#### [TASK TO COMPLETE]
Could you repeat the listing below exactly while leaving its pictures behind?

#### [SOURCE RECORDS]
——
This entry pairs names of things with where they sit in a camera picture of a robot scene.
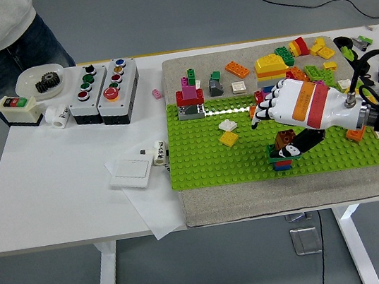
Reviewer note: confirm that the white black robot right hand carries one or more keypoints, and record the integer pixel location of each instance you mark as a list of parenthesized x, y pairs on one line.
[(312, 102)]

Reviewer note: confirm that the brown square brick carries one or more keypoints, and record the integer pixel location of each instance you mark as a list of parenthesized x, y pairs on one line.
[(284, 137), (279, 147)]

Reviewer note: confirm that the orange long brick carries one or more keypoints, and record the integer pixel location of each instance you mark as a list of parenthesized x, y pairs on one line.
[(300, 73), (252, 113), (354, 135), (237, 69)]

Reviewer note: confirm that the dark green long brick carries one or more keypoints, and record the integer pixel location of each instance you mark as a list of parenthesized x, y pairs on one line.
[(285, 160)]

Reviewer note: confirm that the red chunky brick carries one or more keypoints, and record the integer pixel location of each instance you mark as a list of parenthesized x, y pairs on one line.
[(290, 74)]

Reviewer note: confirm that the small yellow brick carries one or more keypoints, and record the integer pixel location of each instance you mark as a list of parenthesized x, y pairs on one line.
[(330, 66)]

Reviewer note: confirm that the yellow flat square brick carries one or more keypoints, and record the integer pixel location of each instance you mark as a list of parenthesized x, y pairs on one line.
[(326, 53), (369, 100), (228, 138)]

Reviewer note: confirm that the dark green chunky brick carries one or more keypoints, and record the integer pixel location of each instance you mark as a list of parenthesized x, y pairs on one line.
[(284, 55)]

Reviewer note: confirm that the burger-shaped multicolour brick tower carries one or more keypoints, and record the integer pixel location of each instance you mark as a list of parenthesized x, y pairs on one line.
[(269, 67)]

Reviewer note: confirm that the red yellow orange curved bricks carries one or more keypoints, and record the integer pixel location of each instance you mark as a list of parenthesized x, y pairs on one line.
[(299, 46)]

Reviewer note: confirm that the yellow brick pair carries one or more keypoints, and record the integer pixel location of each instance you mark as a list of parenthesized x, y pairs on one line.
[(317, 44)]

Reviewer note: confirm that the red and blue brick stack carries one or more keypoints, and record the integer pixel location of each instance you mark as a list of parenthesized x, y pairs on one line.
[(282, 166)]

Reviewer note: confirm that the grey slope brick green top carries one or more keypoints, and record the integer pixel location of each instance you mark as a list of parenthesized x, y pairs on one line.
[(216, 88)]

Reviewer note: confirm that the green studded baseplate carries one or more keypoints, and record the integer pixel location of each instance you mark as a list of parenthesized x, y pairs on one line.
[(206, 161)]

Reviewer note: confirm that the red pink grey brick tower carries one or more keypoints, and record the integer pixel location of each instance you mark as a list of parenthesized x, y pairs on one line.
[(189, 96)]

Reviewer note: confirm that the small pink brick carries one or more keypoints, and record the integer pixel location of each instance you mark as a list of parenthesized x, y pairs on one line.
[(157, 94)]

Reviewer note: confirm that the lime green flat plate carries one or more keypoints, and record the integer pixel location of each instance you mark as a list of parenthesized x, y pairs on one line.
[(311, 72), (327, 76)]

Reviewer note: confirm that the lime green plastic piece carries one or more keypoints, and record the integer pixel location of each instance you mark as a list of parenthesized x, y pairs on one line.
[(346, 52)]

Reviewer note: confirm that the black tape roll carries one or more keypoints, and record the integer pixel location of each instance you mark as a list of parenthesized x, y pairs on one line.
[(337, 43)]

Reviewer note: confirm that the green and grey clip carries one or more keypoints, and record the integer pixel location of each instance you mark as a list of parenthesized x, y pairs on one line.
[(363, 40)]

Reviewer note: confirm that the small grey metal piece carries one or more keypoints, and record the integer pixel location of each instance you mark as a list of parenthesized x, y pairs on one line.
[(369, 28)]

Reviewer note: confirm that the grey-brown mat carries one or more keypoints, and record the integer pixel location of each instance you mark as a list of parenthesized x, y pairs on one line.
[(254, 196)]

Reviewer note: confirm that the silver floor socket lid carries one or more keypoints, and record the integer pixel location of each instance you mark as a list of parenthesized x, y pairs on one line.
[(306, 240), (298, 216)]

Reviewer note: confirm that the white labelled tube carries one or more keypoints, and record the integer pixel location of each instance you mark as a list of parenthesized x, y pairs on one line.
[(159, 153)]

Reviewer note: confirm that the small grey chip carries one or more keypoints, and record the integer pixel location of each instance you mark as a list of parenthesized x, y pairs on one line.
[(143, 152)]

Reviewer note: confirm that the grey emergency-stop control box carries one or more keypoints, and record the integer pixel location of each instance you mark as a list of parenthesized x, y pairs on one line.
[(123, 102)]

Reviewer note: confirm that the white paper sheet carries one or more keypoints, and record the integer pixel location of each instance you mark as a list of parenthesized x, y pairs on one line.
[(157, 211)]

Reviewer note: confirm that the grey four-button control box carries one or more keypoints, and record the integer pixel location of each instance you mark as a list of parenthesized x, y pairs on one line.
[(79, 110)]

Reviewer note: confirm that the white pipe tee fitting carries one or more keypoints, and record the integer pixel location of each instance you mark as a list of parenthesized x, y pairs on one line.
[(53, 116)]

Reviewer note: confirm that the black metal gear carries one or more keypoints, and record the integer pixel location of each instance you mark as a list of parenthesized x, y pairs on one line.
[(48, 82)]

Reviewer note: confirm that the white plastic bowl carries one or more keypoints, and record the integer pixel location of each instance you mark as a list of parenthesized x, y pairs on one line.
[(27, 84)]

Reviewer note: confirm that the white wall switch plate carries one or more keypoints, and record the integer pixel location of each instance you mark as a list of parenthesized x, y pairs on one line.
[(131, 173)]

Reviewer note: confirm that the cream red-green switch box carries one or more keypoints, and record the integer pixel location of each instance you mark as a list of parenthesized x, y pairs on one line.
[(21, 115)]
——
#### [RESPONSE]
This entry pairs names of things with where they sit in a camera picture of a robot scene.
Reviewer note: confirm that the white black robot right hand carries one or more keypoints, and record the integer pixel location of each instance you mark as a list of parenthesized x, y pairs on one line.
[(312, 102)]

Reviewer note: confirm that the brown square brick carries one or more keypoints, and record the integer pixel location of each instance you mark as a list of parenthesized x, y pairs on one line.
[(284, 137), (279, 147)]

Reviewer note: confirm that the orange long brick carries one or more keypoints, and record the integer pixel location of each instance you mark as a list of parenthesized x, y pairs on one line.
[(300, 73), (252, 113), (354, 135), (237, 69)]

Reviewer note: confirm that the dark green long brick carries one or more keypoints, and record the integer pixel location of each instance you mark as a list of parenthesized x, y pairs on one line.
[(285, 160)]

Reviewer note: confirm that the red chunky brick carries one or more keypoints, and record the integer pixel location of each instance you mark as a list of parenthesized x, y pairs on one line.
[(290, 74)]

Reviewer note: confirm that the small yellow brick carries one or more keypoints, and record the integer pixel location of each instance you mark as a list of parenthesized x, y pairs on one line.
[(330, 66)]

Reviewer note: confirm that the yellow flat square brick carries one or more keypoints, and record the integer pixel location of each instance you mark as a list of parenthesized x, y pairs on one line.
[(326, 53), (369, 100), (228, 138)]

Reviewer note: confirm that the dark green chunky brick carries one or more keypoints, and record the integer pixel location of each instance you mark as a list of parenthesized x, y pairs on one line.
[(284, 55)]

Reviewer note: confirm that the burger-shaped multicolour brick tower carries one or more keypoints, and record the integer pixel location of each instance you mark as a list of parenthesized x, y pairs on one line.
[(269, 67)]

Reviewer note: confirm that the red yellow orange curved bricks carries one or more keypoints, and record the integer pixel location of each instance you mark as a list of parenthesized x, y pairs on one line.
[(299, 46)]

Reviewer note: confirm that the yellow brick pair carries one or more keypoints, and record the integer pixel location of each instance you mark as a list of parenthesized x, y pairs on one line.
[(317, 44)]

Reviewer note: confirm that the red and blue brick stack carries one or more keypoints, and record the integer pixel location of each instance you mark as a list of parenthesized x, y pairs on one line.
[(282, 166)]

Reviewer note: confirm that the grey slope brick green top carries one or more keypoints, and record the integer pixel location of each instance you mark as a list of parenthesized x, y pairs on one line.
[(216, 88)]

Reviewer note: confirm that the green studded baseplate carries one or more keypoints, and record the integer pixel location of each instance you mark as a list of parenthesized x, y pairs on one line.
[(206, 161)]

Reviewer note: confirm that the red pink grey brick tower carries one or more keypoints, and record the integer pixel location of each instance you mark as a list of parenthesized x, y pairs on one line.
[(189, 96)]

Reviewer note: confirm that the small pink brick carries one or more keypoints, and record the integer pixel location of each instance you mark as a list of parenthesized x, y pairs on one line.
[(157, 94)]

Reviewer note: confirm that the lime green flat plate carries one or more keypoints, and record the integer pixel location of each instance you mark as a list of parenthesized x, y pairs on one line.
[(311, 72), (327, 76)]

Reviewer note: confirm that the lime green plastic piece carries one or more keypoints, and record the integer pixel location of each instance you mark as a list of parenthesized x, y pairs on one line.
[(346, 52)]

Reviewer note: confirm that the black tape roll carries one or more keypoints, and record the integer pixel location of each instance you mark as a list of parenthesized x, y pairs on one line.
[(337, 43)]

Reviewer note: confirm that the green and grey clip carries one or more keypoints, and record the integer pixel location of each instance you mark as a list of parenthesized x, y pairs on one line.
[(363, 40)]

Reviewer note: confirm that the small grey metal piece carries one or more keypoints, and record the integer pixel location of each instance you mark as a list of parenthesized x, y pairs on one line.
[(369, 28)]

Reviewer note: confirm that the grey-brown mat carries one or more keypoints, and record the integer pixel location of each instance you mark as a list of parenthesized x, y pairs on one line.
[(254, 196)]

Reviewer note: confirm that the silver floor socket lid carries one or more keypoints, and record the integer pixel location of each instance you mark as a list of parenthesized x, y pairs on one line.
[(306, 240), (298, 216)]

Reviewer note: confirm that the white labelled tube carries one or more keypoints, and record the integer pixel location of each instance you mark as a list of parenthesized x, y pairs on one line.
[(159, 153)]

Reviewer note: confirm that the small grey chip carries one or more keypoints, and record the integer pixel location of each instance you mark as a list of parenthesized x, y pairs on one line.
[(143, 152)]

Reviewer note: confirm that the grey emergency-stop control box carries one or more keypoints, and record the integer pixel location of each instance you mark as a list of parenthesized x, y pairs on one line.
[(123, 102)]

Reviewer note: confirm that the white paper sheet carries one or more keypoints, and record the integer pixel location of each instance you mark as a list of parenthesized x, y pairs on one line.
[(157, 211)]

Reviewer note: confirm that the grey four-button control box carries one or more keypoints, and record the integer pixel location of each instance you mark as a list of parenthesized x, y pairs on one line.
[(79, 110)]

Reviewer note: confirm that the white pipe tee fitting carries one or more keypoints, and record the integer pixel location of each instance you mark as a list of parenthesized x, y pairs on one line.
[(53, 116)]

Reviewer note: confirm that the black metal gear carries one or more keypoints, and record the integer pixel location of each instance you mark as a list of parenthesized x, y pairs on one line.
[(48, 82)]

Reviewer note: confirm that the white plastic bowl carries one or more keypoints, and record the integer pixel location of each instance you mark as a list of parenthesized x, y pairs on one line.
[(27, 84)]

Reviewer note: confirm that the white wall switch plate carries one or more keypoints, and record the integer pixel location of each instance you mark as a list of parenthesized x, y pairs on one line.
[(131, 173)]

Reviewer note: confirm that the cream red-green switch box carries one or more keypoints, and record the integer pixel location of each instance you mark as a list of parenthesized x, y pairs on one line.
[(21, 115)]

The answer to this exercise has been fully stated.